Unless you can rely on its structure remaining stable enough that you can write a simple parser for the function body, fetching its source from the prosrc column of pg_proc, I think you're out of luck. I wouldn't want to do this, as it'd be extremely fragile.

You should ask the database team to store this mapping in a small table instead of a function, then you can just query the table contents and cache them. They can still have a function that returns the result of a select from the table, and it'll get inlined efficiently in most cases, and it won't affect compatibility with existing apps that use the function. E.g. if the info was in a table probabilities the function would be:

CREATE OR REPLACE FUNCTION public.p_start(integer, integer)
 RETURNS numeric
 LANGUAGE sql
 IMMUTABLE
AS $function$
SELECT coalesce(
  SELECT probability FROM probabilities WHERE a = $1 and b = $2
0.1)
$function$

Failing that, if the range of possible input values is known in advance, you can generate a map of the full function domain and cache it in your app with something like:

test=> SELECT startval, endval, p 
       FROM generate_series(0,1) startval 
       cross join generate_series(0,5) endval 
       cross join p_start(startval, endval) p;

 startval | endval |   p    
----------+--------+--------
        0 |      0 | 0.2760
        1 |      0 |    0.1
        0 |      1 | 0.0684
        1 |      1 | 0.5501
        0 |      2 | 0.0277
        1 |      2 | 0.2264
        0 |      3 | 0.0189
        1 |      3 | 0.1203
        0 |      4 | 0.0038
        1 |      4 | 0.0804
        0 |      5 | 0.0098
        1 |      5 | 0.0839
(12 rows)

which is trivial to turn into a Python dictionary for lookups locally.
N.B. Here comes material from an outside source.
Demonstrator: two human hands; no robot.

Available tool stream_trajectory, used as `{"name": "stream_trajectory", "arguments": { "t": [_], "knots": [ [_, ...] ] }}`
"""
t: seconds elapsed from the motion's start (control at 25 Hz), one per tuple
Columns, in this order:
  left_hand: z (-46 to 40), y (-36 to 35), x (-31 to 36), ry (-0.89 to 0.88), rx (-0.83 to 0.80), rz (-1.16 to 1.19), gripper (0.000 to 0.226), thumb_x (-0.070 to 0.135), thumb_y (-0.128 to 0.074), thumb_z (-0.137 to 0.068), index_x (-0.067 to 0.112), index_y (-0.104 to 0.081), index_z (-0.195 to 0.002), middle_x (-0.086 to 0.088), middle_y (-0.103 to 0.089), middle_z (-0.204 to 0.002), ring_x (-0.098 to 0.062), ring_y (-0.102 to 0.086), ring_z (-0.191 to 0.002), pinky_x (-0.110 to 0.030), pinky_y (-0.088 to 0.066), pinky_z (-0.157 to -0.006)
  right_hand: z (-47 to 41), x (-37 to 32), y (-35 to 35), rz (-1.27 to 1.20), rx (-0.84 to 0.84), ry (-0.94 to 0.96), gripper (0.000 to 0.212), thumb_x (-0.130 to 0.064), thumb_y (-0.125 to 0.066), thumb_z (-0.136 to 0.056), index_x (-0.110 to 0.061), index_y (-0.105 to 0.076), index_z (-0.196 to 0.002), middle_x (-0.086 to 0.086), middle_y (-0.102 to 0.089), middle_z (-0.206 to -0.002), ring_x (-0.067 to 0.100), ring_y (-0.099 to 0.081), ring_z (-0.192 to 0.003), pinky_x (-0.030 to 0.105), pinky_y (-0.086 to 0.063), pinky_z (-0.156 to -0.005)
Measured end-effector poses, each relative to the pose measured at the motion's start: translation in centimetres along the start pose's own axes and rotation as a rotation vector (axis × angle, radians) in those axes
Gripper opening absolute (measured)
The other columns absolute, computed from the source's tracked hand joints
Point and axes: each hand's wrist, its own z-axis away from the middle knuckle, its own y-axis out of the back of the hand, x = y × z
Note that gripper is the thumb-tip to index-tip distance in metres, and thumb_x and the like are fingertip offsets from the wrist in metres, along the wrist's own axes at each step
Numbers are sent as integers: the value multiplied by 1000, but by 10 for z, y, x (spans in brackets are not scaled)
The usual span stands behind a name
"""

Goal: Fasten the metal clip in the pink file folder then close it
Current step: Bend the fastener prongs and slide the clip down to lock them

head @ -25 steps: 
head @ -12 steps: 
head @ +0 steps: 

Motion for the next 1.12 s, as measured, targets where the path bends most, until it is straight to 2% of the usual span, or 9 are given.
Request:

This only works if the function's domain is finite and known.


BTW, it's wrong to define it as IMMUTABLE then re-define it, unless they DROP and re-CREATE it to ensure nothing relies on the old definition. It should be declared STABLE. Re-defining an IMMUTABLE function in a way that can produce different values will result in incorrect query results if the function is used in any expression indexes.